→ **Exercise**: Transcribe the records below in their entirety, and leave out each image.

→ **Source material**:

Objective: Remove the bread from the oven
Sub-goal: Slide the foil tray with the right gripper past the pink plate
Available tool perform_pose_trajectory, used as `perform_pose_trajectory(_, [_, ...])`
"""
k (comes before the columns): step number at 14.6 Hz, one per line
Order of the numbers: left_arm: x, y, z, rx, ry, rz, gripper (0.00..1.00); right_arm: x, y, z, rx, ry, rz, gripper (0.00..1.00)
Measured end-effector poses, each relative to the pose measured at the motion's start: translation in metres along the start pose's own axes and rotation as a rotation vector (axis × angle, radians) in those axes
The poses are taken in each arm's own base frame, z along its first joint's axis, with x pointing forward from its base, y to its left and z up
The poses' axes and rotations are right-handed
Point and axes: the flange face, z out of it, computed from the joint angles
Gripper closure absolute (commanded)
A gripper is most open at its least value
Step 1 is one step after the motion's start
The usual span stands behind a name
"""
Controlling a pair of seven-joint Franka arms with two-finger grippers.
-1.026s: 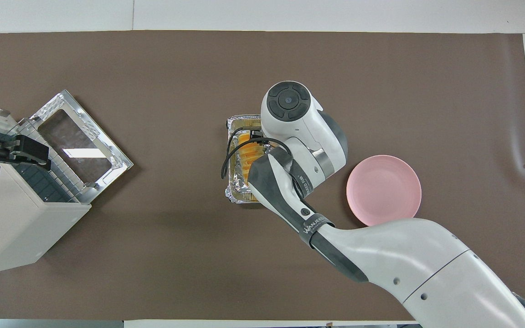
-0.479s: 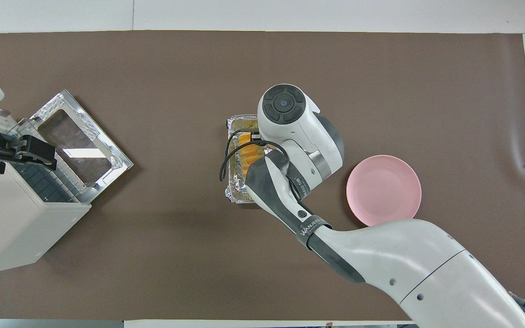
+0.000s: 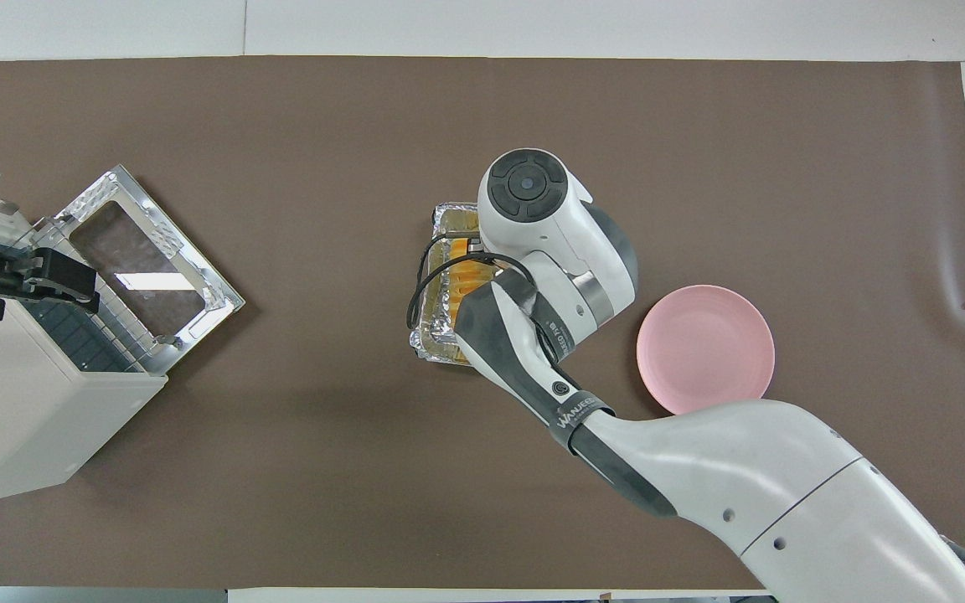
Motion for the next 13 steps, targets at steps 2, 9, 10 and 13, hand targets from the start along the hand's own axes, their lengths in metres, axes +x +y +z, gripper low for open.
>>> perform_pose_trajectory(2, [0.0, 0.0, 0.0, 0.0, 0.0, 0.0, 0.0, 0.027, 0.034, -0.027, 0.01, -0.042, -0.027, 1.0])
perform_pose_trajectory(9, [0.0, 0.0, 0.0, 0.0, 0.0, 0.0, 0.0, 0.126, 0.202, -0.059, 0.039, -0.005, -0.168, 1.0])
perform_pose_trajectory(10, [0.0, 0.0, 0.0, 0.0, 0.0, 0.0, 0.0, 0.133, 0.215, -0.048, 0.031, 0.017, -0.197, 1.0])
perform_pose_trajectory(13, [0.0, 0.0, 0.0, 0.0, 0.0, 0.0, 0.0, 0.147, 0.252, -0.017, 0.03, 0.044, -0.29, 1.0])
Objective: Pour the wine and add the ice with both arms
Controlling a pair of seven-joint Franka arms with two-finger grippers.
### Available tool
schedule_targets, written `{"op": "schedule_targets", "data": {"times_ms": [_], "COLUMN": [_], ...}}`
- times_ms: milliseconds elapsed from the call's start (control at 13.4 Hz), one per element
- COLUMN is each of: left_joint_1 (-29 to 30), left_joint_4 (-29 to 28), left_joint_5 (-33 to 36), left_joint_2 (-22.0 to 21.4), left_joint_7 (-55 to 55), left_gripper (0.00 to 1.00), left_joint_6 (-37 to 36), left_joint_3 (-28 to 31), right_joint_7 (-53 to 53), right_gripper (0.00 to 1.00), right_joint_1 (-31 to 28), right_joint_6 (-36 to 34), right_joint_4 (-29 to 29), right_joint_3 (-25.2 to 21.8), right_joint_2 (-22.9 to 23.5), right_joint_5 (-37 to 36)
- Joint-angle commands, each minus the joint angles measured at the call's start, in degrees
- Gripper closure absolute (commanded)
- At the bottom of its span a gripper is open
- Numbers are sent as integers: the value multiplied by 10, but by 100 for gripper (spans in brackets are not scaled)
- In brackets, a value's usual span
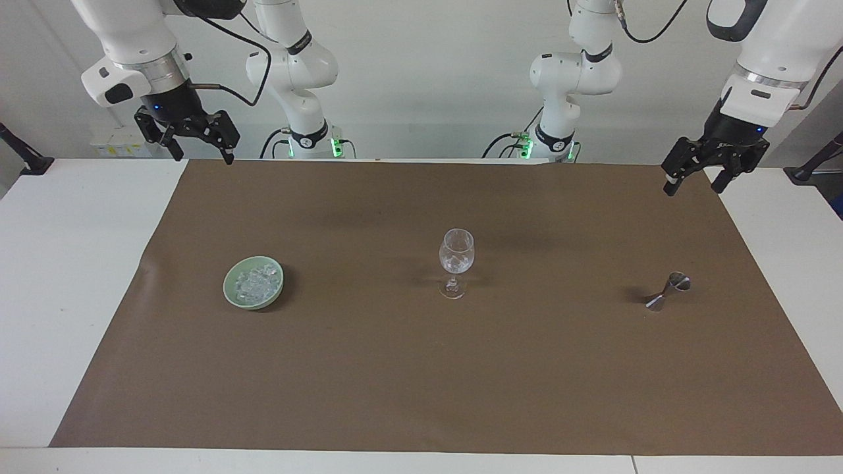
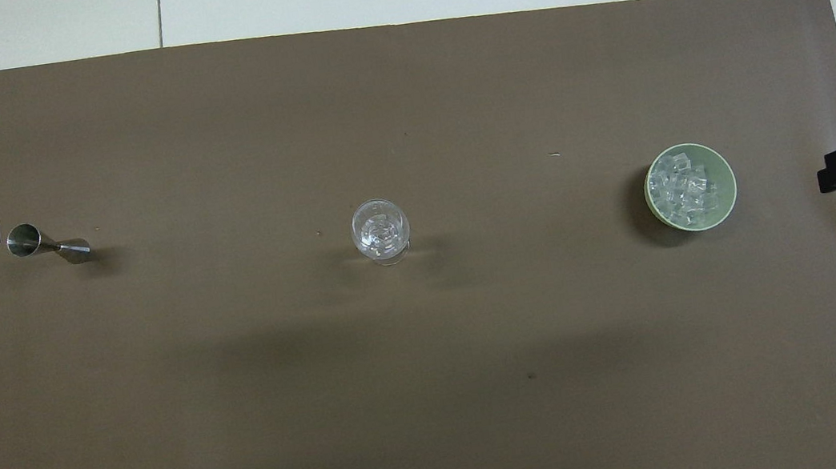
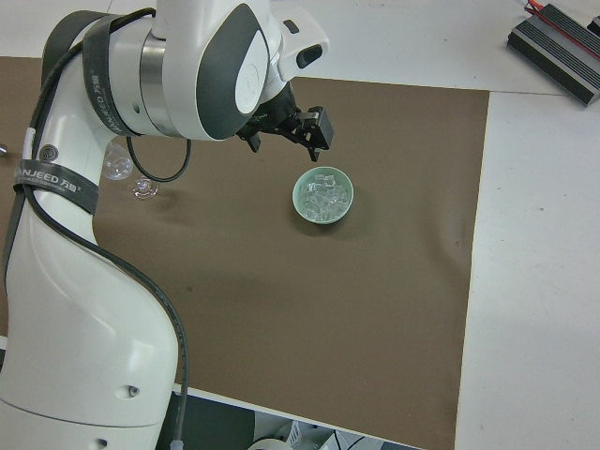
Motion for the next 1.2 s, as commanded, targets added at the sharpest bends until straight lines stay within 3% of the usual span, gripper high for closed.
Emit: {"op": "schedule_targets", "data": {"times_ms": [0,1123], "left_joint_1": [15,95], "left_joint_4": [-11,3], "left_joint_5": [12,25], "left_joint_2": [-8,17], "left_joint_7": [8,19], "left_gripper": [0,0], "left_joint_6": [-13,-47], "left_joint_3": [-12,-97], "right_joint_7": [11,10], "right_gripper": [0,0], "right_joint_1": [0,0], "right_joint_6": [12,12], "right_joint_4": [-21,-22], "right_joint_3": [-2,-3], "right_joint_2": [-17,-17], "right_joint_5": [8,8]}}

→ **Problem solution**:
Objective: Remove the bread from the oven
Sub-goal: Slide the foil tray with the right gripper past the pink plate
Available tool perform_pose_trajectory, used as `perform_pose_trajectory(_, [_, ...])`
"""
k (comes before the columns): step number at 14.6 Hz, one per line
Order of the numbers: left_arm: x, y, z, rx, ry, rz, gripper (0.00..1.00); right_arm: x, y, z, rx, ry, rz, gripper (0.00..1.00)
Measured end-effector poses, each relative to the pose measured at the motion's start: translation in metres along the start pose's own axes and rotation as a rotation vector (axis × angle, radians) in those axes
The poses are taken in each arm's own base frame, z along its first joint's axis, with x pointing forward from its base, y to its left and z up
The poses' axes and rotations are right-handed
Point and axes: the flange face, z out of it, computed from the joint angles
Gripper closure absolute (commanded)
A gripper is most open at its least value
Step 1 is one step after the motion's start
The usual span stands behind a name
"""
Controlling a pair of seven-joint Franka arms with two-finger grippers.
-1.026s: 
-0.479s: 
+0.000s: 
Motion for the next 13 steps, targets at steps 2, 9, 10 and 13, hand targets from the start along the hand's own axes, their lengths in metres, axes +x +y +z, gripper low for open.
>>> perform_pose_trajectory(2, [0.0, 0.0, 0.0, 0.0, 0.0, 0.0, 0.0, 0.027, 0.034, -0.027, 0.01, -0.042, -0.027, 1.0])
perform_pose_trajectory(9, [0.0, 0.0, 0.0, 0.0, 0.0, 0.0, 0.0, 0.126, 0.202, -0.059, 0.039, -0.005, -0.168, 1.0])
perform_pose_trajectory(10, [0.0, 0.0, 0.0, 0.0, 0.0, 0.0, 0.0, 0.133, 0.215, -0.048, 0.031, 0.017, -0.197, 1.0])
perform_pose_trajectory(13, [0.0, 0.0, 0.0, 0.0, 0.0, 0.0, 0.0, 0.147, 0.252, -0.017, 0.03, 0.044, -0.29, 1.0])
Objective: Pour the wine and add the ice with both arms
Controlling a pair of seven-joint Franka arms with two-finger grippers.
### Available tool
schedule_targets, written `{"op": "schedule_targets", "data": {"times_ms": [_], "COLUMN": [_], ...}}`
- times_ms: milliseconds elapsed from the call's start (control at 13.4 Hz), one per element
- COLUMN is each of: left_joint_1 (-29 to 30), left_joint_4 (-29 to 28), left_joint_5 (-33 to 36), left_joint_2 (-22.0 to 21.4), left_joint_7 (-55 to 55), left_gripper (0.00 to 1.00), left_joint_6 (-37 to 36), left_joint_3 (-28 to 31), right_joint_7 (-53 to 53), right_gripper (0.00 to 1.00), right_joint_1 (-31 to 28), right_joint_6 (-36 to 34), right_joint_4 (-29 to 29), right_joint_3 (-25.2 to 21.8), right_joint_2 (-22.9 to 23.5), right_joint_5 (-37 to 36)
- Joint-angle commands, each minus the joint angles measured at the call's start, in degrees
- Gripper closure absolute (commanded)
- At the bottom of its span a gripper is open
- Numbers are sent as integers: the value multiplied by 10, but by 100 for gripper (spans in brackets are not scaled)
- In brackets, a value's usual span
Motion for the next 1.2 s, as commanded, targets added at the sharpest bends until straight lines stay within 3% of the usual span, gripper high for closed.
Emit: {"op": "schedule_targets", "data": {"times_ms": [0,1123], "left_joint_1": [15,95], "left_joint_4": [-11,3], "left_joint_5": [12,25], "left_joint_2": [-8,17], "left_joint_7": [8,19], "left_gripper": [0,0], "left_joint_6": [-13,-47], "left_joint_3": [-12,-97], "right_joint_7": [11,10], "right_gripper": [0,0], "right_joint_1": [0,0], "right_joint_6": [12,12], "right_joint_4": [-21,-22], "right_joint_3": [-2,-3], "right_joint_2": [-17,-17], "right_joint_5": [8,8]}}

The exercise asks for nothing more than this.